● YOUR ASSIGNMENT: From the first line to the last, copy the listing exactly and omit the pictures.

● DATASET EXCERPT:
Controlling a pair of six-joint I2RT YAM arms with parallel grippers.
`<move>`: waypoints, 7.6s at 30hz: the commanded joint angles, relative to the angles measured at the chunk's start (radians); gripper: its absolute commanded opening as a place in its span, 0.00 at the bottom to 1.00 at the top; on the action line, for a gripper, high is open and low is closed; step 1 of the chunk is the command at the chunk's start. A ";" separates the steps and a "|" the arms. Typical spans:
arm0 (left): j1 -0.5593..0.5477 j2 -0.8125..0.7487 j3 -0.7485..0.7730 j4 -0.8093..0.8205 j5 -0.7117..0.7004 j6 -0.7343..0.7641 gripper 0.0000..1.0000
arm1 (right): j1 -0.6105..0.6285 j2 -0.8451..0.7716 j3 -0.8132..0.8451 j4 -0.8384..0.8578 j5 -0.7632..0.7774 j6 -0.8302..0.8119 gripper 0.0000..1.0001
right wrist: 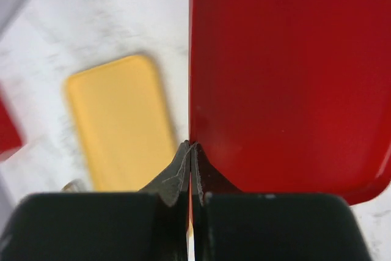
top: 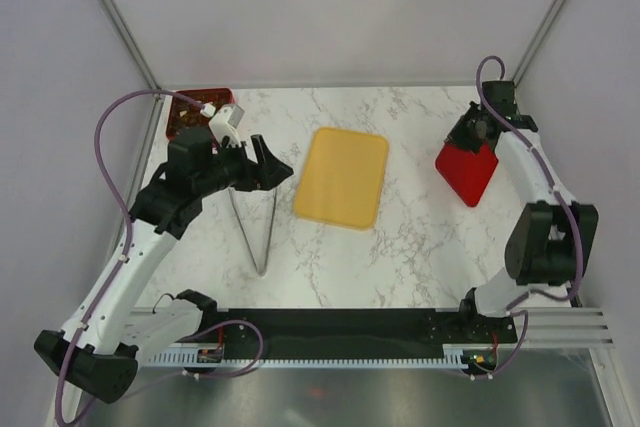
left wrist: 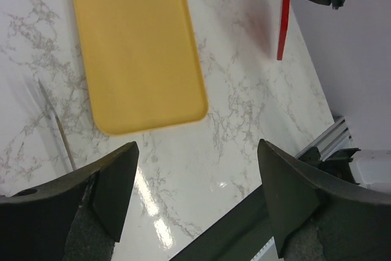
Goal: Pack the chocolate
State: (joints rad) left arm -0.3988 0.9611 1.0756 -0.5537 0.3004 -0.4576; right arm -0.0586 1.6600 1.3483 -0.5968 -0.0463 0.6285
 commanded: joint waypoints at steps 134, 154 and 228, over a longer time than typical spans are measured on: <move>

● SOLUTION TO THE PROBLEM:
Controlling a pair of six-joint I2RT YAM arms with parallel grippers.
`<move>`: waypoints, 7.6s at 30hz: the commanded joint angles, relative to the angles measured at the chunk's start (radians); gripper: its absolute commanded opening as a place in its span, 0.00 at the bottom to 1.00 at the top; on the action line, for a gripper, high is open and low is closed; step 1 of the chunk is the command at the chunk's start. A ";" separates the steps and a "|" the arms. Typical spans:
arm0 (left): j1 -0.5593..0.5477 j2 -0.8125..0.7487 j3 -0.7485..0.7730 j4 -0.8093..0.8205 j5 -0.7117..0.7004 j6 -0.7343..0.7641 gripper 0.0000..1.0000
arm1 (right): j1 -0.6105..0.6285 j2 -0.8451..0.7716 j3 -0.8132..0.8451 j4 -0.8384..0.8578 j5 -0.7632..0.7774 j6 -0.8302..0.8119 gripper 0.0000..1.0001
right wrist: 
top: 
left wrist: 
Goal: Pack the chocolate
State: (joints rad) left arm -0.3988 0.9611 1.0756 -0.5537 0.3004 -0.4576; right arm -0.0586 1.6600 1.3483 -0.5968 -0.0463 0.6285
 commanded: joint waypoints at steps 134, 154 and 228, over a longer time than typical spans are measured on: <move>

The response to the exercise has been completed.